Les distances des sciences de l’éducation***

Les Facultés d’éducation et les écoles normales supérieures fleurissent aujourd’hui en Afrique. Ces établissements constituent des socles sur lesquels se fondent les autres champs disciplinaires visant non seulement l’instruction et l’enseignement, mais aussi et surtout, l’éducation, dans son acception la plus large.

Aujourd’hui, l’école présente une piètre figure dans les Afriques. L’école nouvelle qui rationalise la vie semble terriblement s’être détachée de la vie. Les produits de l’école que nous sommes attendent d’entrer dans la vie professionnelle qui se réduit aux bureaux, aux crayons, à la conception des utopies.

De plus, depuis les années 90 qui ont déclenché et instauré la crise, l’école est devenue une institution qui dure, qui prend trop de temps pour donner à manger, pour donner à vivre, pour donner une autre façon de voir la vie. En se détachant du monde pour mieux percevoir le monde.

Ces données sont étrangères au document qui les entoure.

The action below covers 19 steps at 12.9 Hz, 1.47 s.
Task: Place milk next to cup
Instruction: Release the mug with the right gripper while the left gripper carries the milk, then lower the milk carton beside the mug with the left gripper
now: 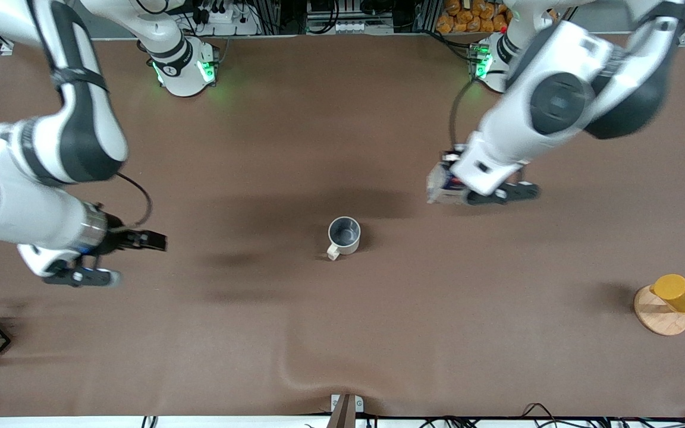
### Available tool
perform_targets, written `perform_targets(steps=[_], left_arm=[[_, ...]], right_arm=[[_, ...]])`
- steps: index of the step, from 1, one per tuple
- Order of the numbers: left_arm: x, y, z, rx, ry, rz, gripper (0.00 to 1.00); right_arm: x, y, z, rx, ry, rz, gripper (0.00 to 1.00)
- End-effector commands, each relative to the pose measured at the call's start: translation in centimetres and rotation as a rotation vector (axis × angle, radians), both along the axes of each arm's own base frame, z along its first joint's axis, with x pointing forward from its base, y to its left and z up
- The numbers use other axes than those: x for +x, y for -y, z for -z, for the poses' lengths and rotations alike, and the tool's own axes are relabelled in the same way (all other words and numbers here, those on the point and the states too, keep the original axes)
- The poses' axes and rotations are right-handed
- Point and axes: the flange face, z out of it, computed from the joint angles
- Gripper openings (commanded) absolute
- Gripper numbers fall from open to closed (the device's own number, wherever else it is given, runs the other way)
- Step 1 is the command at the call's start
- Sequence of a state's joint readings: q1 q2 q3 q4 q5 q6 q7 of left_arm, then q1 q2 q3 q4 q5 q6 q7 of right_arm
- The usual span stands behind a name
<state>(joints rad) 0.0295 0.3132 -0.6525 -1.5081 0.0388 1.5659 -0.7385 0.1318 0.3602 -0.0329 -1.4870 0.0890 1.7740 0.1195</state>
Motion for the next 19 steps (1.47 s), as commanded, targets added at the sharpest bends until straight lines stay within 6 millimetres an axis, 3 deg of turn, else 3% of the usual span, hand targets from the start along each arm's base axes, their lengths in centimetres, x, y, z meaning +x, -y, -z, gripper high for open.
perform_targets(steps=[1,4,7,9,11,12,17,19], left_arm=[[-2.4,6.9,1.9,-0.022,0.012,-0.066,0.31],[-2.7,11.3,2.8,-0.13,0.048,-0.136,0.31],[-4.3,16.1,6.2,-0.094,0.049,-0.04,0.31],[-5.4,18.1,8.6,-0.073,0.03,-0.006,0.31],[-6.1,19.1,11.1,-0.033,0.023,0.019,0.31],[-5.3,18.6,11.9,-0.015,0.032,0.01,0.31],[-4.1,18.4,13.5,-0.005,0.065,0.033,0.31],[-2.8,18.2,14.3,-0.012,0.073,0.012,0.31]], right_arm=[[-5.9,1.5,-3.8,-0.052,0.022,-0.1,1.0],[-7.9,3.9,-6.5,-0.058,0.046,-0.101,1.0],[-10.3,9.3,-10.5,-0.054,0.062,-0.19,1.0],[-11.0,11.4,-11.0,-0.052,0.047,-0.165,1.0],[-10.9,11.3,-10.9,-0.052,0.039,-0.156,1.0],[-11.0,11.2,-11.0,-0.051,0.036,-0.157,1.0],[-10.9,11.0,-12.8,-0.051,0.019,-0.152,1.0],[-10.3,12.0,-13.4,-0.043,0.022,-0.136,1.0]])
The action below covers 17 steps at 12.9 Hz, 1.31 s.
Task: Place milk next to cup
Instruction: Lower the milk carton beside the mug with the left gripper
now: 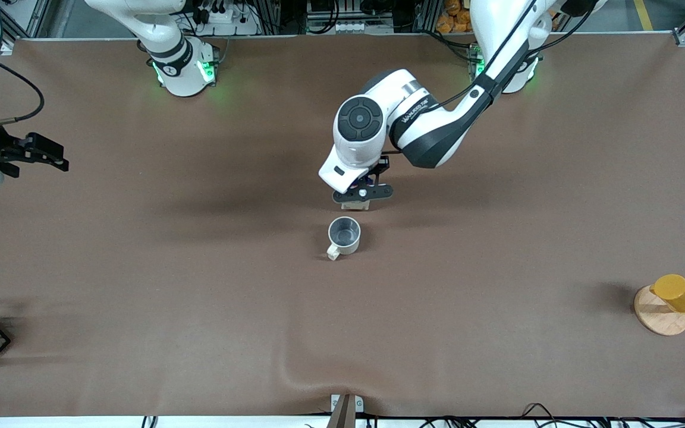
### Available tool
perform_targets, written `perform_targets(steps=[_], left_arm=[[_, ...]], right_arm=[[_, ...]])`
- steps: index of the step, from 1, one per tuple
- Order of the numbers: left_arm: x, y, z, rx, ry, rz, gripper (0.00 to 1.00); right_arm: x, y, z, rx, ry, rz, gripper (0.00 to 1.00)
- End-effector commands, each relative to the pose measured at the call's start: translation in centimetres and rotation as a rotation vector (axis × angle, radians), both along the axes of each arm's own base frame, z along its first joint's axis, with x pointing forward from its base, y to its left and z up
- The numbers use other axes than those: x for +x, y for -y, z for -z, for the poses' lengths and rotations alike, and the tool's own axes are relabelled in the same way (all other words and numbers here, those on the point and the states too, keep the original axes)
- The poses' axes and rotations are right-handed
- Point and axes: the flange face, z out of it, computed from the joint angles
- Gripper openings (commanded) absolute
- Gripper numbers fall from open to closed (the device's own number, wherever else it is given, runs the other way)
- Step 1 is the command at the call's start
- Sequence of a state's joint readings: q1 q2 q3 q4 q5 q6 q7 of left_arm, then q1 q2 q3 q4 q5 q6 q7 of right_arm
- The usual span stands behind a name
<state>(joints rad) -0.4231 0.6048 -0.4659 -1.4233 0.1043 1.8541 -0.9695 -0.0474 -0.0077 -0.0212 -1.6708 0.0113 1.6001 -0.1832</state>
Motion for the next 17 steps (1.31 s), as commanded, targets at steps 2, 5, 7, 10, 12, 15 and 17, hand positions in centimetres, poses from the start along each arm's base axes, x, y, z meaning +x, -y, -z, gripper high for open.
perform_targets(steps=[2,5,7,10,12,15,17], left_arm=[[0.8,1.0,0.7,0.0,0.023,0.008,0.31],[1.0,1.1,0.4,-0.01,0.029,-0.001,0.32],[0.8,1.5,0.8,-0.009,0.026,0.003,0.32],[0.8,2.0,0.8,-0.016,0.028,0.006,0.32],[0.9,2.0,1.1,-0.009,0.028,0.005,0.33],[0.7,2.1,1.5,-0.002,0.03,0.01,0.36],[0.9,2.0,1.9,0.006,0.028,0.007,0.42]], right_arm=[[0.2,1.1,-3.2,-0.004,0.01,0.025,1.0],[0.2,0.7,-3.5,0.003,0.019,0.025,1.0],[0.1,0.6,-4.1,0.004,0.028,0.023,1.0],[0.1,0.0,-5.3,-0.011,0.048,0.011,1.0],[-0.2,0.0,-6.1,-0.012,0.042,0.011,1.0],[-0.6,0.6,-6.9,-0.004,0.034,0.024,1.0],[-0.5,0.9,-6.4,0.001,0.012,0.095,1.0]])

Les Sciences de l’éducation ont encore de la distance à parcourir en Afrique pour que nous les intégrions. Il ne leur faut encore pourtant que très peu de théories d’apprentissage pour se fondre dans les sciences connexes locales pour conduire l’apprenant vers la socialisation la plus intégrale.

La mémoire doit-elle être renforcée ? La récitation n’est pas la seule forme. La relation de l’enfant avec ses parents a changé de formes parce que les enfants vont à l’école. Le statut trouble du maître qui reste fondamentalement traditionaliste et qui enseigne les choses auxquelles il ne croit pas, etc. Toutes ces innombrables disparités éducatives ont été souvent dénoncées, mais sont restées dans les bibliothèques et les tiroirs.

Peu de spécialistes se penchent, en réalité, sur le nombre de textes créés pour prendre en compte l’insertion des cultures locales dans l’éducation formelle de l’école. C’est vrai, anthropologie, sociologie, psychologie, etc. sous-tendent l’éducation. Mais on voit mal les théoriciens locaux chercher à promouvoir les sciences informelles de l’Afrique dans l’éducation des enfants d’Afrique. Il y en a ? Alors ils sont très peu connus ? Alors, on ne les prend (peut-être) pas au sérieux, car la reconnaissance universelle de toutes les formes d’éducation serait la preuve que la globalisation a atteint tout le monde.

A-t-on le temps d’y penser ? En a-t-on la possibilité ? La diversité culturelle, la diversité linguistique, la variété des comportements seront alors le tremplin pour une éducation diversément acceptée, pour que rien ne soit plus imposé, ou que la standardisation accompagne toutes les sciences de l’éducation.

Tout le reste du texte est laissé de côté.